THE PROBLEM => Here are the records. Write out exactly the lines between the one holding "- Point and" and the one holding "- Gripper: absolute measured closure", inclusive.

RECORD SET =>
================================
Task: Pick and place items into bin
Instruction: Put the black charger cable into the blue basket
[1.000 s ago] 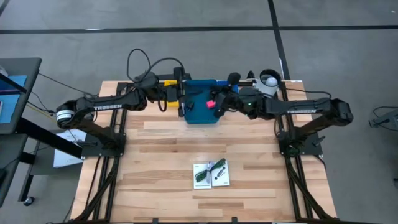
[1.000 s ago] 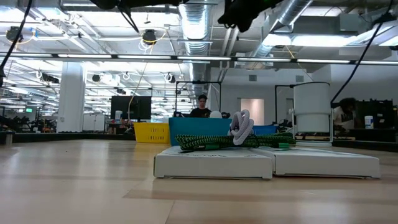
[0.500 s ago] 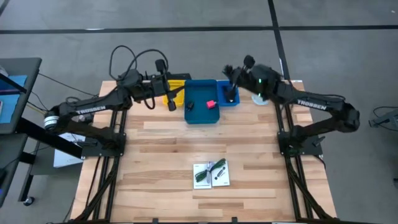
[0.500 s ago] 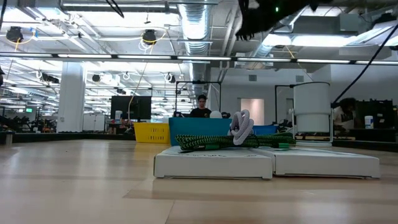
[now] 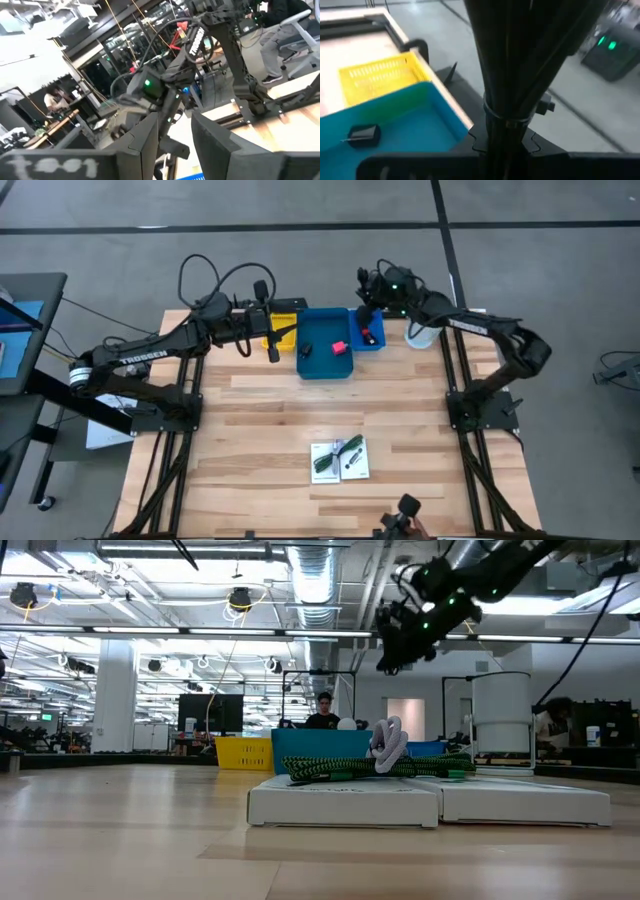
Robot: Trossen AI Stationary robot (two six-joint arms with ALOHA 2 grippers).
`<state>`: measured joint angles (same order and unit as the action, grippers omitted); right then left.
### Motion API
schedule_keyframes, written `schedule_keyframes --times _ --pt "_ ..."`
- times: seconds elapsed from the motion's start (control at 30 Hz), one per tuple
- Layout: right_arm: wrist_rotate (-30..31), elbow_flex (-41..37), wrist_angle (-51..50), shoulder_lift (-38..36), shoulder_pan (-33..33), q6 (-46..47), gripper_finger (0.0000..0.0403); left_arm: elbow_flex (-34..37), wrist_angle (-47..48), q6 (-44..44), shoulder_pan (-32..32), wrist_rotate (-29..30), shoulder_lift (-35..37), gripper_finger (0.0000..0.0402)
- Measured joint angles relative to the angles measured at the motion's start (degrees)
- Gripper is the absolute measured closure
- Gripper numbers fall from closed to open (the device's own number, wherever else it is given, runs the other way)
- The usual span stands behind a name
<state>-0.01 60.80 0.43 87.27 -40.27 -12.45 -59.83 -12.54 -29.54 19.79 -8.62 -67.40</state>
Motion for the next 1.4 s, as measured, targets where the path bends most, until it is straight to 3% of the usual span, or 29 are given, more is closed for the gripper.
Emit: schedule_keyframes --times 0.33,0.9,1.4 --pt "1.8 0.0 -5.8 5.0 0.0 7.9 0.0379 0.0 0.3 0.3 0.0 0.0 0.0 0.0290" --pt "1.6 0.0 -20.3 5.0 0.5 9.5 0.0375 0.0 1.7 0.9 0.0 -0.1 -0.1 0.0290" --pt "1.6 0.0 -21.4 5.0 2.9 11.5 0.0352 0.0 3.0 0.9 0.0 -0.2 -0.1 0.0290"
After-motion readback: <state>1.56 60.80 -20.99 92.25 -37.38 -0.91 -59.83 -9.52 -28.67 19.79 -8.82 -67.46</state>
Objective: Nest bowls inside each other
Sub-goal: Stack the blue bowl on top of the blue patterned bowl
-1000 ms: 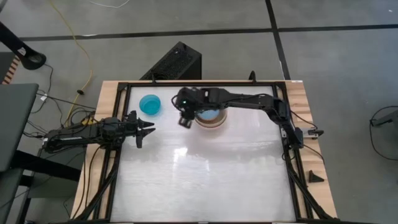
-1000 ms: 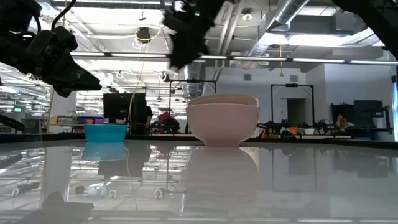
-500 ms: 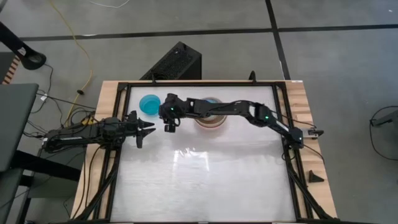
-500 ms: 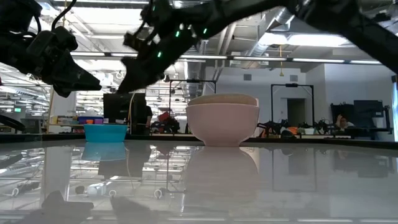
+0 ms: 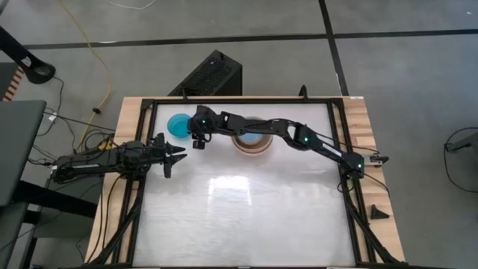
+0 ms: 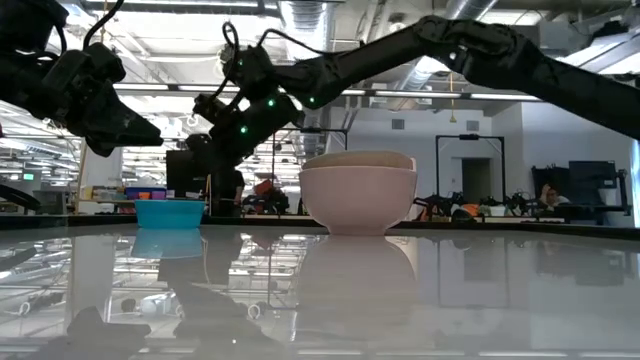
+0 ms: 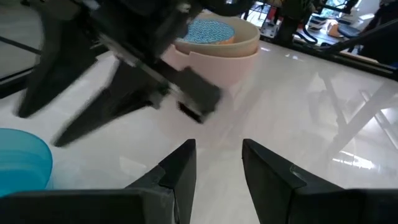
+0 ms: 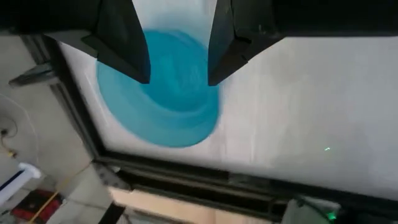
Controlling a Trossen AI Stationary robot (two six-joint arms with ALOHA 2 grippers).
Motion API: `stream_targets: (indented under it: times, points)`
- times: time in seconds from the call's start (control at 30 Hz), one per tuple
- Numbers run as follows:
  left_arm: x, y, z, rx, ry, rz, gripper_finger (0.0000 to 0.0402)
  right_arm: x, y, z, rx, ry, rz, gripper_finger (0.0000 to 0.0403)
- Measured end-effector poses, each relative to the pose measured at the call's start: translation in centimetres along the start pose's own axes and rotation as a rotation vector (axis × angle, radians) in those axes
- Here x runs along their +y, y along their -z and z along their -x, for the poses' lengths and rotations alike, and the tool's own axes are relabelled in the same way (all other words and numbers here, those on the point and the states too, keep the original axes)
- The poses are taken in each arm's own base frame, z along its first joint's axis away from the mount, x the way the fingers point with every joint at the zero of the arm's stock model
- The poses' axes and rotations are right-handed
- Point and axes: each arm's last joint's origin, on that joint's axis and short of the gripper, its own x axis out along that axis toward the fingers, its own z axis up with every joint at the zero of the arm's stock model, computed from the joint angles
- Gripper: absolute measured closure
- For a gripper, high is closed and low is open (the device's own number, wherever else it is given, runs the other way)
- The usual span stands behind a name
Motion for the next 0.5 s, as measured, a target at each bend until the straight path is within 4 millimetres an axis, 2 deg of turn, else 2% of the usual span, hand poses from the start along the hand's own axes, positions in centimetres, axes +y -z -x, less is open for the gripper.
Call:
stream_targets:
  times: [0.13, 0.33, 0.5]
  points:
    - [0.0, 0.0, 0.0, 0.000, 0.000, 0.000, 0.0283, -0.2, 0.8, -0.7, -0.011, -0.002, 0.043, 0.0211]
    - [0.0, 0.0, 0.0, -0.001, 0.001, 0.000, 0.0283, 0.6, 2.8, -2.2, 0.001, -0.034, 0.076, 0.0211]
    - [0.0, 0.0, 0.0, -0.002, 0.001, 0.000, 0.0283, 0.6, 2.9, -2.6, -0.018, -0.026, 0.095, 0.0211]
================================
REPLY TO THE EXERCISE =>
- Point and axes: each arm's last joint's origin, on that joint's axis and short of the gripper, its own x axis out along that axis toward the fingers, its own z axis up with every joint at the zero of the arm's stock model, computed from the joint angles
- Gripper: absolute measured closure

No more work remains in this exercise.